WHAT THE EXERCISE ASKS: Find each line below that includes "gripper", then copy it.
++++
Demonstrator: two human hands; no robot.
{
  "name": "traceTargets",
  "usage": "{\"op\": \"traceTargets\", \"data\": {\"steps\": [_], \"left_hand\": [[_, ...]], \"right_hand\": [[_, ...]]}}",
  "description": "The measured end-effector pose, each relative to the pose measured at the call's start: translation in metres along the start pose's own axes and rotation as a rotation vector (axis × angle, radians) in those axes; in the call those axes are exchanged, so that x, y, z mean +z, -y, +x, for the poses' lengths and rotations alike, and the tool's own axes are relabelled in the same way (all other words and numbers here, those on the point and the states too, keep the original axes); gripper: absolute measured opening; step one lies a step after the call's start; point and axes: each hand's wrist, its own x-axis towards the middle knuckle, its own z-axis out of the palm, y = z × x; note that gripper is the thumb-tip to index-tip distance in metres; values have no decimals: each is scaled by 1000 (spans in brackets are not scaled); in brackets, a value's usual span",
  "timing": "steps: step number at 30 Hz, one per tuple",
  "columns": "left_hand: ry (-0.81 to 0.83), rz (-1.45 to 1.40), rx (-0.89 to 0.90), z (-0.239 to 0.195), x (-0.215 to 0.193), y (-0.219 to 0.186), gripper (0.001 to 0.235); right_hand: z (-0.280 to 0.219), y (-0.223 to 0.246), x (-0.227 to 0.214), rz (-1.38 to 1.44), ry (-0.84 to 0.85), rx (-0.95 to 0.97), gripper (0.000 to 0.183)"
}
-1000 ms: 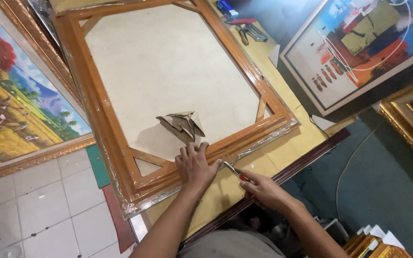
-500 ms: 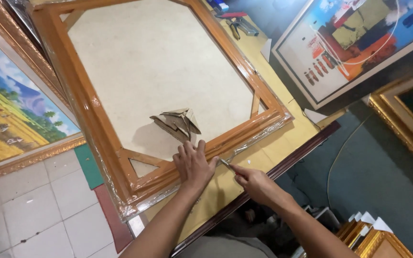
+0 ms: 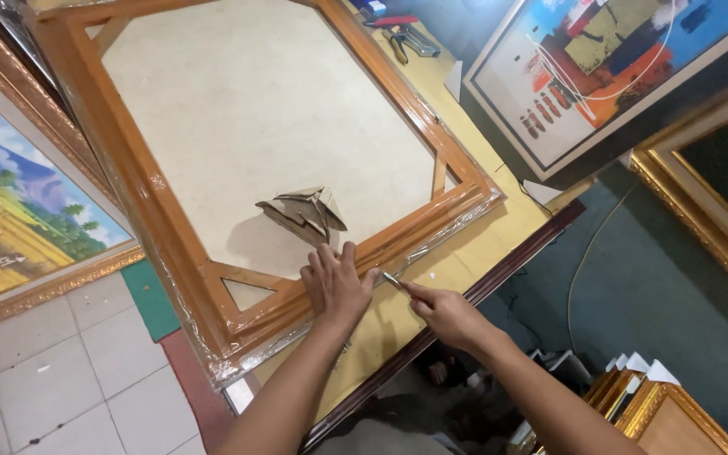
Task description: The person uses a screwdriver to tighten screws along the edges of a wooden picture frame lying on a workbench. The frame is wrapped in plastic, and the person works methodically along one side, securing the frame components together.
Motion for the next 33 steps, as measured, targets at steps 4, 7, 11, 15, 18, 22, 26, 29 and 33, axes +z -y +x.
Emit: {"op": "traceTargets", "data": {"steps": [4, 7, 11, 15, 18, 22, 26, 29, 33], "left_hand": [[-21, 16, 9, -2, -2, -3, 40], [-1, -8, -3, -1, -9, -4, 38], [5, 6, 17, -3, -7, -3, 40], [28, 9, 15, -6, -11, -3, 41], [33, -13, 16, -9, -15, -4, 40], [24, 1, 34, -11, -6, -1, 41], [-51, 53, 62, 1, 1, 1, 44], [-58, 45, 62, -9, 7, 3, 43], [-89, 30, 86, -8, 1, 3, 42]], "right_hand": [[-25, 14, 10, -268, -71, 39, 44], [-20, 3, 29, -317, -77, 22, 47], [-27, 5, 35, -137, -142, 20, 46], [-32, 15, 22, 81, -124, 21, 41], [-28, 8, 10, 53, -94, -43, 43], [-25, 8, 1, -3, -71, -146, 39], [-11, -6, 23, -117, -175, -58, 41], [-19, -14, 45, -251, -205, 21, 42], [-17, -13, 55, -401, -273, -49, 44]]}}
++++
RESULT OF THE EXERCISE:
  "description": "The measured end-effector pose, each relative to the pose measured at the call's start: translation in metres along the start pose's own axes and rotation as a rotation vector (axis × angle, radians) in those axes; in the call those axes are exchanged, so that x, y, z mean +z, -y, +x, for the poses' lengths and rotations alike, and the tool's own axes are relabelled in the same way (all other words and numbers here, those on the point and the states too, keep the original axes); gripper: absolute measured opening; step one lies a step after the call's start; point and axes: each hand's wrist, its own x-axis towards the middle knuckle, its own z-axis out of the palm, y = z × x; note that gripper is the thumb-tip to index-tip distance in metres; values have no decimals: each is scaled by 1000 (spans in brackets are not scaled); in brackets, a value's usual span",
  "columns": "left_hand: ry (-0.81 to 0.83), rz (-1.45 to 1.40), rx (-0.89 to 0.90), z (-0.239 to 0.195), x (-0.215 to 0.193), y (-0.219 to 0.186), gripper (0.001 to 0.235); right_hand: z (-0.280 to 0.219), y (-0.223 to 0.246), x (-0.227 to 0.214), rz (-1.38 to 1.44), ry (-0.84 to 0.85), rx (-0.95 to 0.97), gripper (0.000 to 0.183)"

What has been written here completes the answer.